In 1623 he quarrelled with George Hay, later Earl of Kinnoull, over their business ventures in Orkney. In 1628 James's successor Charles granted him the ancient and prestigious title Earl of Carrick. The validity of the latter title was questioned, as it conflicted with the earldom of Carrick held by the heir to the throne. This difficulty was resolved when it was pointed out that the titles referred to different places: the royal earldom to Carrick in Ayrshire, and Kinclaven's earldom to the lands of Carrick on Eday in Orkney.
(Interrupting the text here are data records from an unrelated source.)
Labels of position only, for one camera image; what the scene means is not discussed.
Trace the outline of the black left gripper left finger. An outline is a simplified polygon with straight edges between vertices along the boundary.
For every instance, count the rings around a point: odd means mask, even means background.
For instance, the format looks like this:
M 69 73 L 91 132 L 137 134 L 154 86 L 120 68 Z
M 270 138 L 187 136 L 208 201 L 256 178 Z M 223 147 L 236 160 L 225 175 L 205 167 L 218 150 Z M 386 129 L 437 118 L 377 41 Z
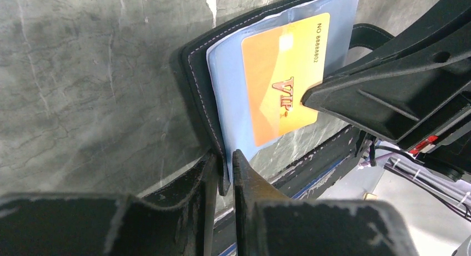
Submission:
M 1 197 L 2 255 L 210 255 L 218 183 L 206 153 L 161 189 Z

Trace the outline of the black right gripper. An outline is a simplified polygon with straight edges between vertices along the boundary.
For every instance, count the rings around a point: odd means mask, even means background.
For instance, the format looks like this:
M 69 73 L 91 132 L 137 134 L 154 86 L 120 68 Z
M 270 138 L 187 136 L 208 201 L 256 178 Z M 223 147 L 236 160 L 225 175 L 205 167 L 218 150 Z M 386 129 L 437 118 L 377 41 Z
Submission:
M 470 24 L 434 44 L 306 91 L 330 114 L 418 158 L 449 181 L 470 181 Z

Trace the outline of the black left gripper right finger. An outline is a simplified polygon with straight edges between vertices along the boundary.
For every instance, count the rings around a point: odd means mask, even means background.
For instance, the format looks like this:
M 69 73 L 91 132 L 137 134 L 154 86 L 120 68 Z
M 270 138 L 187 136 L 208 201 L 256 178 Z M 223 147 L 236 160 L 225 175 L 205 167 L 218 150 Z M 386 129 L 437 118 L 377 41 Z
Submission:
M 403 217 L 377 200 L 297 200 L 233 153 L 238 255 L 417 255 Z

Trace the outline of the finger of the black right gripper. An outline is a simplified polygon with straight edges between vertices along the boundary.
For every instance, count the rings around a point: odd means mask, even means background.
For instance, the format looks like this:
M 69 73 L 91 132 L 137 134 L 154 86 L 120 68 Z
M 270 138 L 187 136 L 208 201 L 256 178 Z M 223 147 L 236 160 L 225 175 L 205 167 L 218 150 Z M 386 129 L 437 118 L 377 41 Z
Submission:
M 470 0 L 439 0 L 429 11 L 397 36 L 372 24 L 355 24 L 350 47 L 371 50 L 363 58 L 331 73 L 349 76 L 426 48 L 470 21 Z

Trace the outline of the black card holder wallet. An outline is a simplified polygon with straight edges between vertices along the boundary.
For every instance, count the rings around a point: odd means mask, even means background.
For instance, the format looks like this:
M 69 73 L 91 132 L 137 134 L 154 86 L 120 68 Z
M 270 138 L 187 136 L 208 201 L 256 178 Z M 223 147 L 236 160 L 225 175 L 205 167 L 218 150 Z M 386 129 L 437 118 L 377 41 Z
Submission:
M 261 146 L 254 142 L 242 41 L 275 27 L 329 13 L 323 83 L 325 75 L 343 66 L 347 51 L 351 49 L 358 1 L 280 0 L 235 17 L 182 49 L 182 68 L 212 150 L 218 157 L 221 195 L 228 193 L 233 182 L 232 154 L 235 150 L 241 150 L 247 159 L 252 159 L 257 152 L 280 138 Z

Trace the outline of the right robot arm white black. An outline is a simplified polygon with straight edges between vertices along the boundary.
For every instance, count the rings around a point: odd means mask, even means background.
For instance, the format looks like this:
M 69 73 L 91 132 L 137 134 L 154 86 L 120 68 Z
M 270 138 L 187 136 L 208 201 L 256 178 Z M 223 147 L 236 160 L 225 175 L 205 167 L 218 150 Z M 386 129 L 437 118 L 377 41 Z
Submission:
M 439 0 L 393 37 L 368 24 L 370 53 L 304 94 L 305 106 L 384 141 L 384 168 L 470 221 L 470 0 Z

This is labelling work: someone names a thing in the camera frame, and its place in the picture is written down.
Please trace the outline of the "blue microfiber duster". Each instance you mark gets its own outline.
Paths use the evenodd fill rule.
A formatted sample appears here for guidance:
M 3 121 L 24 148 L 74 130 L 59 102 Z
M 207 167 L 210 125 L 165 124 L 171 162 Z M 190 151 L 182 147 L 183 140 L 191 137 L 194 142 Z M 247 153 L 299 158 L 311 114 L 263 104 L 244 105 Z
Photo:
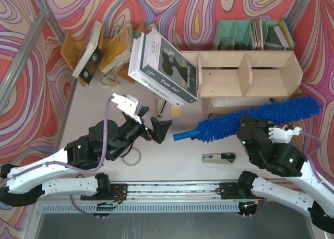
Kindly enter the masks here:
M 322 105 L 311 96 L 289 98 L 282 102 L 250 107 L 201 121 L 194 130 L 174 134 L 173 140 L 195 137 L 203 142 L 212 142 L 227 138 L 239 130 L 243 114 L 281 125 L 311 118 L 320 114 L 321 109 Z

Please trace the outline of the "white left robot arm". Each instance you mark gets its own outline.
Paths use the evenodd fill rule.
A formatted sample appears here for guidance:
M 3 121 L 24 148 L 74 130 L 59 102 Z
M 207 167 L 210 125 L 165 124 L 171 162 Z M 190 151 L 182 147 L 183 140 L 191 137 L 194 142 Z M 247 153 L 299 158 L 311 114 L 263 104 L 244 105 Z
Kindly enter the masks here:
M 31 164 L 2 165 L 1 202 L 22 207 L 45 197 L 67 195 L 110 200 L 115 191 L 108 175 L 99 172 L 104 162 L 126 157 L 139 137 L 161 144 L 173 123 L 151 117 L 149 128 L 143 120 L 148 111 L 149 107 L 136 97 L 112 94 L 104 119 L 90 127 L 87 135 Z

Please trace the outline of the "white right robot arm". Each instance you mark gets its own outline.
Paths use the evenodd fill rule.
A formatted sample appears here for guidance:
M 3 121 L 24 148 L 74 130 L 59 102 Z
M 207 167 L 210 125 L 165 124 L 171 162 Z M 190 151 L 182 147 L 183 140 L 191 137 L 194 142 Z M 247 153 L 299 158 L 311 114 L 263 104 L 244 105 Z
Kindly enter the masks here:
M 294 191 L 249 171 L 239 176 L 236 188 L 244 198 L 253 196 L 274 200 L 309 218 L 319 229 L 333 233 L 333 183 L 321 175 L 312 160 L 293 146 L 293 136 L 301 128 L 276 128 L 271 121 L 241 116 L 236 133 L 250 163 L 260 169 L 284 177 L 300 188 Z

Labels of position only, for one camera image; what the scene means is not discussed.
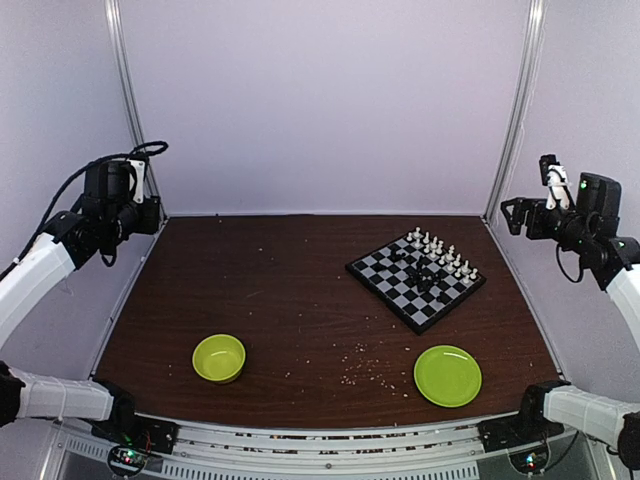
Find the right aluminium corner post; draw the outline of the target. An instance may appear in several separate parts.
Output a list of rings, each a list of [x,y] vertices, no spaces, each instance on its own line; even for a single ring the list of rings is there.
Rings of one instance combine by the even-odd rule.
[[[508,189],[524,136],[524,122],[532,100],[544,37],[547,1],[529,2],[522,55],[512,107],[501,148],[498,167],[490,191],[484,220],[489,226],[497,222],[499,204]]]

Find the green plate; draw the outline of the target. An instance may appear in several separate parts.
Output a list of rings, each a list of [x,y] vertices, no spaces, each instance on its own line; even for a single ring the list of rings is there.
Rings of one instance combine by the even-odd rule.
[[[413,379],[426,400],[443,408],[468,405],[483,385],[477,361],[467,351],[452,345],[437,345],[423,351],[414,363]]]

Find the black and grey chessboard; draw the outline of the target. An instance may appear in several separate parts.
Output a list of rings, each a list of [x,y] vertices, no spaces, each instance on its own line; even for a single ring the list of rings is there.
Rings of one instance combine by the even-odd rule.
[[[451,244],[417,227],[345,265],[361,285],[420,335],[485,283]]]

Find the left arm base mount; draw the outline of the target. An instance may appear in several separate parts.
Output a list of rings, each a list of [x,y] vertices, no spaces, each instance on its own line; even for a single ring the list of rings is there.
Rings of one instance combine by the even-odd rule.
[[[91,434],[143,451],[171,454],[179,426],[175,422],[145,417],[136,412],[132,394],[107,380],[97,380],[113,397],[111,413],[104,421],[87,421]]]

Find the green bowl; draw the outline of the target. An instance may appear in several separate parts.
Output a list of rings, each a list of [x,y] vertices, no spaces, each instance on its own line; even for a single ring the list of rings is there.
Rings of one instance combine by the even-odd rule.
[[[201,340],[192,353],[192,367],[204,380],[226,384],[235,381],[246,362],[244,344],[228,334],[215,334]]]

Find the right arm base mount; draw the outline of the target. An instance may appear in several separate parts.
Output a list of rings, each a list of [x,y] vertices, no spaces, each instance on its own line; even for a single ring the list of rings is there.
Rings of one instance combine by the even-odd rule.
[[[486,453],[511,449],[533,442],[543,442],[564,432],[561,423],[543,415],[545,395],[554,388],[569,386],[564,380],[551,380],[529,385],[516,414],[481,421],[478,432]]]

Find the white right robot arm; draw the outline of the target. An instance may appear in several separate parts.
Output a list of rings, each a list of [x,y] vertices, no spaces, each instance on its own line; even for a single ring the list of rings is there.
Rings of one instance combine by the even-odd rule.
[[[639,243],[620,237],[619,182],[583,172],[578,190],[569,190],[565,167],[553,154],[539,160],[544,199],[516,197],[500,209],[513,235],[531,240],[553,240],[557,252],[573,252],[579,270],[590,271],[626,321],[631,336],[639,337]],[[553,427],[570,426],[596,439],[617,454],[630,471],[639,469],[639,406],[598,396],[567,381],[529,386],[511,431],[519,440],[544,438]]]

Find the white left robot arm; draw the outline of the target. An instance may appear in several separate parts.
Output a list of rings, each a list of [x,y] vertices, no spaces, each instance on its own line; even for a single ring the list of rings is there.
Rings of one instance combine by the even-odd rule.
[[[58,284],[99,256],[112,267],[118,247],[133,235],[155,235],[161,199],[144,184],[151,158],[167,142],[142,143],[128,153],[93,160],[74,172],[55,197],[77,179],[84,190],[68,210],[47,207],[21,253],[1,274],[1,339],[7,341],[33,308]],[[144,433],[133,396],[109,381],[67,380],[1,365],[1,423],[18,419],[74,418],[123,444]]]

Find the aluminium corner post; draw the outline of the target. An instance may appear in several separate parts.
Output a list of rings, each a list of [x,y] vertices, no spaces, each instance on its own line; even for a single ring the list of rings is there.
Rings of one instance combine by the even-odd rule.
[[[532,100],[544,37],[547,1],[529,2],[522,55],[512,107],[501,148],[498,167],[490,191],[484,220],[489,226],[497,222],[499,204],[508,189],[524,136],[524,122]]]
[[[124,101],[125,117],[134,146],[145,143],[144,132],[134,92],[134,84],[128,61],[125,34],[118,0],[105,0],[104,8],[107,29],[110,36],[121,92]]]

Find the left aluminium corner post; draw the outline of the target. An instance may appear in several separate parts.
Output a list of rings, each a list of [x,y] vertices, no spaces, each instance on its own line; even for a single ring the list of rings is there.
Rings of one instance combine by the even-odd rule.
[[[134,92],[134,84],[128,61],[125,34],[118,0],[105,0],[104,8],[107,29],[110,36],[121,92],[124,101],[125,117],[134,146],[145,143],[144,132]]]

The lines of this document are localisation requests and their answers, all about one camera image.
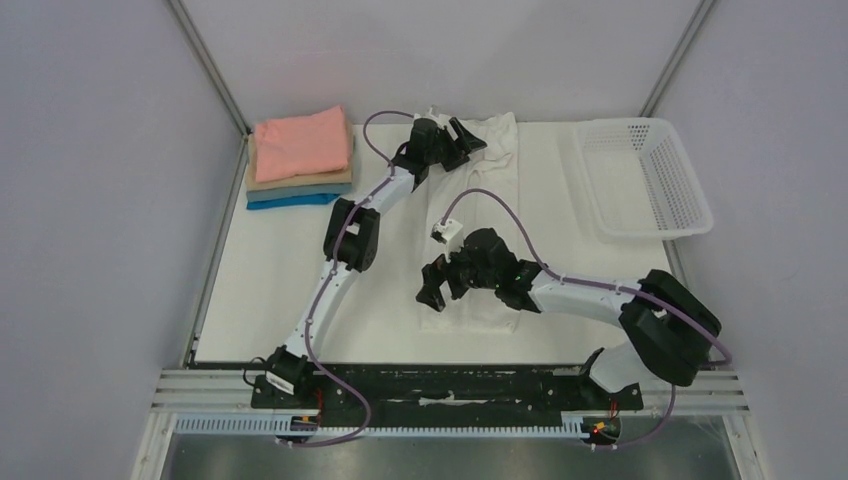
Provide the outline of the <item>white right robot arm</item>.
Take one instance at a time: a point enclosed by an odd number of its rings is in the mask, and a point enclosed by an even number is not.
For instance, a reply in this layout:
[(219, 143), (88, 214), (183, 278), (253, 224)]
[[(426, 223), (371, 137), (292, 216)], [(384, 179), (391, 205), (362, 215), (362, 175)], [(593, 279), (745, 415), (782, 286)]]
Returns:
[(473, 231), (421, 273), (415, 299), (436, 312), (481, 289), (512, 310), (565, 313), (620, 328), (625, 342), (596, 350), (581, 367), (577, 392), (591, 408), (643, 381), (691, 386), (721, 332), (717, 317), (664, 270), (617, 283), (556, 275), (539, 261), (518, 258), (492, 228)]

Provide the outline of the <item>white t shirt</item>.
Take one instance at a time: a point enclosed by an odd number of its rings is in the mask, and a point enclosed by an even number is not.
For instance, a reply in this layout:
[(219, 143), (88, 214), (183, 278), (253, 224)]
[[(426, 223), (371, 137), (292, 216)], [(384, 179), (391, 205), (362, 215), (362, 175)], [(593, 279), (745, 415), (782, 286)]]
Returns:
[[(426, 217), (422, 260), (428, 264), (444, 252), (430, 237), (432, 227), (462, 192), (481, 188), (495, 194), (509, 207), (519, 206), (519, 136), (512, 112), (485, 120), (463, 120), (461, 124), (487, 147), (471, 155), (469, 162), (452, 172), (440, 167), (430, 170), (425, 184)], [(518, 229), (498, 201), (482, 193), (471, 193), (459, 201), (449, 215), (463, 226), (463, 234), (480, 228), (492, 228), (507, 245), (517, 243)], [(420, 328), (427, 332), (474, 332), (510, 334), (519, 323), (520, 312), (508, 308), (490, 290), (472, 289), (453, 301), (450, 291), (442, 289), (447, 306), (442, 312), (421, 305)]]

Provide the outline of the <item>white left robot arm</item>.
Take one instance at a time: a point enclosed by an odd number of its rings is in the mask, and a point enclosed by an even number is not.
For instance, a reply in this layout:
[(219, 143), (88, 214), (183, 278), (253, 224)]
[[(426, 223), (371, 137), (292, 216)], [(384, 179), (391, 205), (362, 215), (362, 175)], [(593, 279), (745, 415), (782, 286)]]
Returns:
[(390, 159), (382, 178), (367, 193), (333, 204), (323, 241), (318, 285), (292, 334), (269, 356), (265, 381), (290, 408), (307, 405), (314, 393), (315, 347), (358, 276), (377, 256), (382, 215), (409, 197), (438, 165), (451, 172), (487, 147), (455, 117), (443, 124), (417, 118), (408, 141)]
John Stewart, Earl of Carrick, is sometimes regarded merely as a royal pensioner and dependent. He was a great entrepreneur, establishing businesses such as salt works and breweries on Eday. In 1619 he had received a licence to make and sell new kinds of earthenware vessels and tobacco pipes, and in 1630 he was appointed a Commissioner of Fisheries. He was present at the funeral of James VI in London, from whom he had received a pension of three thousand pounds Scots 'for services done'. The Earl died sometime between 1639, when he is recorded as having subscribed to the Covenant, and 1649, when a charter issued by his brother refers to him as deceased.

==Family==
He was betrothed or married to Margaret Stewart, a daughter of James Stewart, 1st Lord Doune, but she died soon after. He married at Chelsea in 1604 Lady Elizabeth Howard (d. 1646), daughter of Charles, Earl of Nottingham and widow of Sir Robert Southwell of Woodrising. They had one child, Lady Margaret Stewart, who married Sir John Mennes and became the ancestress of the Lords Willoughby de Broke.

Carrick also had two natural children: a son, Henry Stewart, who received a grant from his father of certain lands on Eday, and a daughter (name unknown), who married William Craigie of Gairsay. As he had no legitimate son, the earldom of Carrick and lordship of Kinclaven became extinct on his death, though they could conceivably have been claimed by one of his brothers or nephews.